■ Task to complete ■
Your job is to set down the stretch of entries that opens with the line containing "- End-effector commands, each" and closes with the line containing "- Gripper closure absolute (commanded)". Keep both end lines, copy each exactly, and add nothing.

■ Given data ■
**********

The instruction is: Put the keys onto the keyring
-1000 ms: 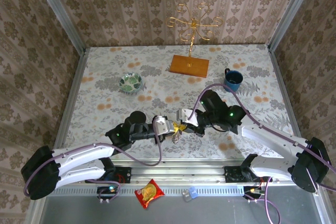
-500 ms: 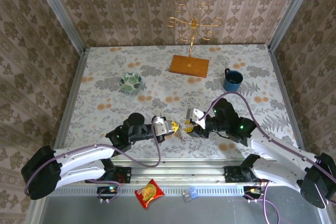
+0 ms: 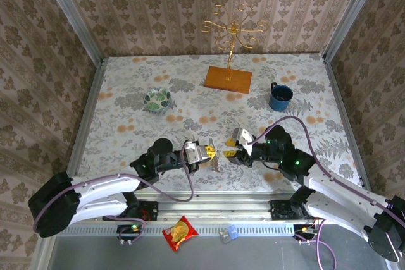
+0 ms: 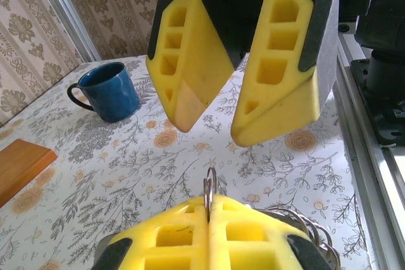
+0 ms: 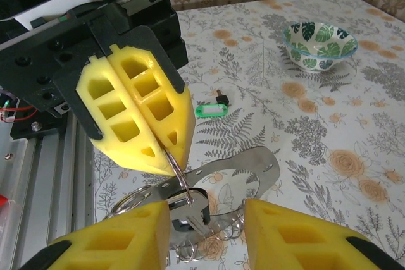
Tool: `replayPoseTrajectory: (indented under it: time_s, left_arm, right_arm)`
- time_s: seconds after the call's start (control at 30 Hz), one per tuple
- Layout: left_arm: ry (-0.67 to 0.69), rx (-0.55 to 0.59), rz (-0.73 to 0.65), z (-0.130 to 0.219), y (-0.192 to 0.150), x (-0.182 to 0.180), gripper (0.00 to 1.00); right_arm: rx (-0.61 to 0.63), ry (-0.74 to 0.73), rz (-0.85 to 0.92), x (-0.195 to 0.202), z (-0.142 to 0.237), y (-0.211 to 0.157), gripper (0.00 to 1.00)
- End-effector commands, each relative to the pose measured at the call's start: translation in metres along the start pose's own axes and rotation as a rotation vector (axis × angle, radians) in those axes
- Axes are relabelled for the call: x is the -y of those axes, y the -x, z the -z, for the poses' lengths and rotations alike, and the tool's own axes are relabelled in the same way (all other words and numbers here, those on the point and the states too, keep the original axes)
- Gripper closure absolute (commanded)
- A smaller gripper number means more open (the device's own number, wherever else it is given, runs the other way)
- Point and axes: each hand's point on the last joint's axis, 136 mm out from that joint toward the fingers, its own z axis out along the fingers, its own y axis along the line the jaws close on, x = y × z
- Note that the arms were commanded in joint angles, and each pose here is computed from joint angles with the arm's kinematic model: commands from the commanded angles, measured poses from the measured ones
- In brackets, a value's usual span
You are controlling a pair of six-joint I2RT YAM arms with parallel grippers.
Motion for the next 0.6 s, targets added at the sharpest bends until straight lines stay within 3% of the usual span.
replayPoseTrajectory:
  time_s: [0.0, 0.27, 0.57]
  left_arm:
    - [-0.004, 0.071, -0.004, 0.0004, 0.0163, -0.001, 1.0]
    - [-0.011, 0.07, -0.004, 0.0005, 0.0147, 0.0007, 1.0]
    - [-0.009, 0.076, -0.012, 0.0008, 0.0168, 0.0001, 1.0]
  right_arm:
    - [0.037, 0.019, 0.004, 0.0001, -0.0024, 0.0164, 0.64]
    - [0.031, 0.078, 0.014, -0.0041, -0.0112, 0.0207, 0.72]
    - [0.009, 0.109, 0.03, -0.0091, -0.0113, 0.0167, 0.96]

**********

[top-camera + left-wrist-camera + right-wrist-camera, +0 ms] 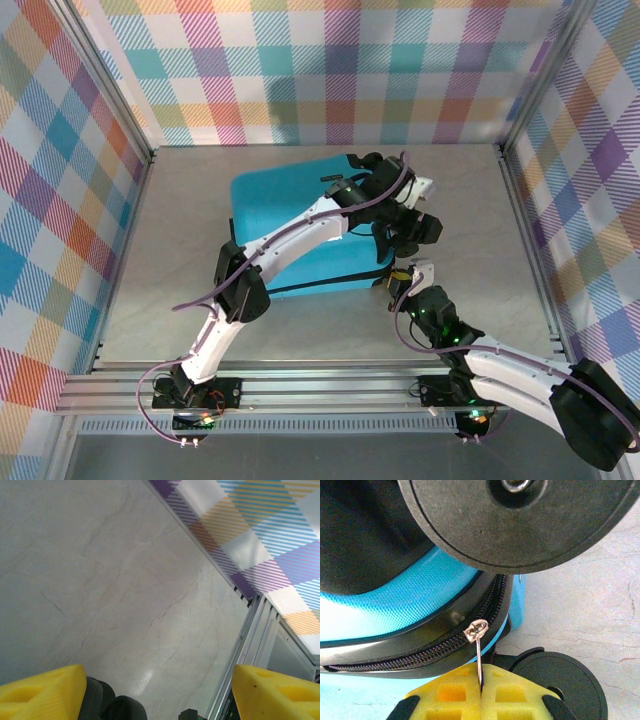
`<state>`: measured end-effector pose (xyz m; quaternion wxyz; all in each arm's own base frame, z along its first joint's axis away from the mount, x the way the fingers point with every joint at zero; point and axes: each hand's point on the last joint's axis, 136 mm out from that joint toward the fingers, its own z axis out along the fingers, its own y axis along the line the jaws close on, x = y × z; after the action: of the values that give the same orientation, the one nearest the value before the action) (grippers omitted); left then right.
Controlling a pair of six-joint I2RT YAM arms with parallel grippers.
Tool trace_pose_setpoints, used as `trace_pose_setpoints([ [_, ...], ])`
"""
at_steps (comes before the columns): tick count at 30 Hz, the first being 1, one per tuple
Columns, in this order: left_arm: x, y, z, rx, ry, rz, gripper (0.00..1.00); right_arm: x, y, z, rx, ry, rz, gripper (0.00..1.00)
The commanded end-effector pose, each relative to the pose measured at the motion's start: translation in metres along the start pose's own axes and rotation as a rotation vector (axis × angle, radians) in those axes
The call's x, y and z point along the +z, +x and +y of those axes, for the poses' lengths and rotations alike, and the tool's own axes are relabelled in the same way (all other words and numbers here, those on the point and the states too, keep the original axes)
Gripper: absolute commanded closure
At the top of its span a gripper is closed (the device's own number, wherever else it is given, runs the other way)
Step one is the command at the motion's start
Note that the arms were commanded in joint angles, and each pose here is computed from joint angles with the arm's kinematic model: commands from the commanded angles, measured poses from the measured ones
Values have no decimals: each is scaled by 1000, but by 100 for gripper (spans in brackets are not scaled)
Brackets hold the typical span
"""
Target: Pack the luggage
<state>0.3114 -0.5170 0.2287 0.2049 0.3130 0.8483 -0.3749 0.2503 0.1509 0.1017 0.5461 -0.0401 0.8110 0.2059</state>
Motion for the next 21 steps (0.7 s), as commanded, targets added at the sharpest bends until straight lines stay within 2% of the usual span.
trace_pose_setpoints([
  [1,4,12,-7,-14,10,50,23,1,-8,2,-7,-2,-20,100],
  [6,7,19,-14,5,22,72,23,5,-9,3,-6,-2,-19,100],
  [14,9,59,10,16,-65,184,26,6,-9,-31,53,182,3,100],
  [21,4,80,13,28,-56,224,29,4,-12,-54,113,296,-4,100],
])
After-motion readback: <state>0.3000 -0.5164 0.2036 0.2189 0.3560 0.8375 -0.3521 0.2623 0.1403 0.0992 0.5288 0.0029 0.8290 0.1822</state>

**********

■ Completed task ■
- End-effector commands, each relative to the pose measured at the call's start: translation in metres along the start pose's own axes and rotation as a rotation vector (axis × angle, radians) in those axes
- Axes are relabelled for the call: x is the -y of those axes, y the -x, z the -z, for the poses' lengths and rotations alike, and the tool's own axes are relabelled in the same way (all other words and numbers here, those on the point and the states too, keep the original axes)
- Gripper closure absolute (commanded)

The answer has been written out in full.